1. A method, comprising:

receiving access requests for a networked storage array;

recognizing access patterns from the access requests for the networked storage array;

blending a primary memory store and a secondary memory store based on the access patterns; and

storing, in the blended memory stores, metadata associated with the access requests for the networked storage array.

2. The method of claim 1 wherein receiving access requests includes receiving a series of sequential read requests and sequential write requests.

3. The method of claim 1 wherein recognizing an access pattern includes identifying a random read access pattern or a sequential write access pattern.

4. The method of claim 1 wherein the primary store includes silicon-based memory and the secondary store includes magnetic-based memory.

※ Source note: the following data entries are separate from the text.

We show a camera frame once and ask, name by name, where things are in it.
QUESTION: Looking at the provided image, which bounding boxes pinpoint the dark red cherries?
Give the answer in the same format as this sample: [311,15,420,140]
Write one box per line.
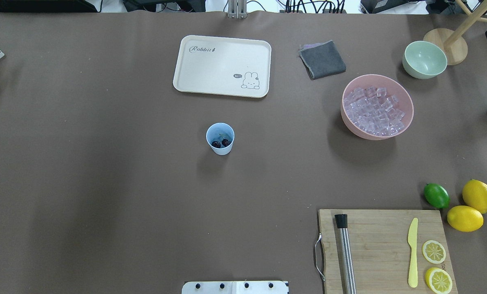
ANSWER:
[210,134,232,149]

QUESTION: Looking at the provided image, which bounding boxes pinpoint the light blue plastic cup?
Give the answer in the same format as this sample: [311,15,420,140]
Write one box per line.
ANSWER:
[206,122,235,156]

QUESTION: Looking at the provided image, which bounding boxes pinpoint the pile of clear ice cubes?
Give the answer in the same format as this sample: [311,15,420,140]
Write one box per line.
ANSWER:
[343,85,408,136]

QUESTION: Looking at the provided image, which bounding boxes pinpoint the wooden cup tree stand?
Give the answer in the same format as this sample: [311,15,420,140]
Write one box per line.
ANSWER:
[423,0,487,65]

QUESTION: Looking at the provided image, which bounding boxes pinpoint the cream rabbit tray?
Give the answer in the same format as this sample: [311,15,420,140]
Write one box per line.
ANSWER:
[173,35,272,98]

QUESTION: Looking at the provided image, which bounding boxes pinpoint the grey folded cloth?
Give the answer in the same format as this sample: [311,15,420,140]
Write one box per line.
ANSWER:
[299,40,346,79]

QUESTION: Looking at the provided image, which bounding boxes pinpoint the steel muddler black tip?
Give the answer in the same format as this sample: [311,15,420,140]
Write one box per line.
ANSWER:
[334,214,357,294]

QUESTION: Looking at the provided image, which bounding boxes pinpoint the pink bowl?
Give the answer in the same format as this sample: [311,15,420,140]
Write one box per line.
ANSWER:
[340,74,414,140]

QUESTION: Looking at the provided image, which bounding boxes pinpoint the bamboo cutting board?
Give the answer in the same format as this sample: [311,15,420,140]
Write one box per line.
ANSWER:
[318,209,448,294]

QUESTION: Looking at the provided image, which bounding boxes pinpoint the yellow plastic knife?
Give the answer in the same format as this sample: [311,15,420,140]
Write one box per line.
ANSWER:
[407,217,418,288]

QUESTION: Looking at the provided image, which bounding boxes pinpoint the mint green bowl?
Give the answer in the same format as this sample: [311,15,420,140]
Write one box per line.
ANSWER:
[402,40,447,79]

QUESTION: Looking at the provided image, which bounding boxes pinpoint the green lime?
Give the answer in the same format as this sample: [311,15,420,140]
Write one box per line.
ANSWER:
[424,183,450,209]

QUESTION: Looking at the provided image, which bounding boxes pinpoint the lemon half slice lower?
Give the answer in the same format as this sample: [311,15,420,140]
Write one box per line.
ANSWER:
[421,240,446,264]

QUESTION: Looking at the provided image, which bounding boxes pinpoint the lemon half slice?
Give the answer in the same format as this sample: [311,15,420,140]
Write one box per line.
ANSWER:
[425,267,454,294]
[421,240,446,264]

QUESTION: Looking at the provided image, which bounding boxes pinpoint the yellow lemon right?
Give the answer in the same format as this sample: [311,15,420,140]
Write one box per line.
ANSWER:
[447,205,484,232]

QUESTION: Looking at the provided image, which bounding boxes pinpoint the yellow lemon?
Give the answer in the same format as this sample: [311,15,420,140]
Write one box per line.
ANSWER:
[462,179,487,214]
[447,205,484,232]

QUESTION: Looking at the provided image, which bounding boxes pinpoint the yellow lemon left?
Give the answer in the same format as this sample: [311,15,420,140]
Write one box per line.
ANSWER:
[462,179,487,214]

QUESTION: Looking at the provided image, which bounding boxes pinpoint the lemon half slice upper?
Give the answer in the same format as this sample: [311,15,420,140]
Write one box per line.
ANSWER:
[425,267,454,294]

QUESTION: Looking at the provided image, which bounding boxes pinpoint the aluminium frame post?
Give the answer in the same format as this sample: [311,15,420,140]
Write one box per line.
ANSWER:
[227,0,247,19]

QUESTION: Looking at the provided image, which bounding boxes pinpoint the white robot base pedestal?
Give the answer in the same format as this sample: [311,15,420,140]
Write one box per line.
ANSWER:
[181,281,289,294]

5. The method of claim 4 wherein the silicon-based memory includes one or more solid state drives and the magnetic-based memory includes one or more rotating magnetic disk drives.

6. The method of claim 1, further comprising:

maintaining metadata associated with the access requests for the networked storage array.

7. The method of claim 1, further comprising:

maintaining object store metadata associated with the access requests for the networked storage array; and

maintaining filesystem metadata associated with the access requests for the networked storage array.

8. The method of claim 7, further comprising:

redundantly storing the object store and filesystem metadata in at least two storage devices.

9. The method of claim 1, further comprising:

associating the access requests as one or more access request types;

10. The method of claim 9, further comprising:

identifying primary store performance characteristics;

identifying secondary store performance characteristics;

determining to store metadata associated with the access requests to the primary data store based, at least in part, on the one or more access request types associated and on the primary store performance characteristics; and

determining to store metadata associated with the access requests to the secondary data store based, at least in part, on the one or more access request types associated and the secondary store performance characteristics.

11. The method of claim 1, further comprising:

instantiating an active database resident in a memory, the active database representing at least a portion of a complete database;

instantiating a merge source database resident in the memory, the merge representing a previous version of the active database; and

instantiating a persistent database based on the active database and the merge source database.

12. The method of claim 1, further comprising:

providing the primary storage in one or more solid state drives; and

providing the secondary storage in one or more magnetic disk drives.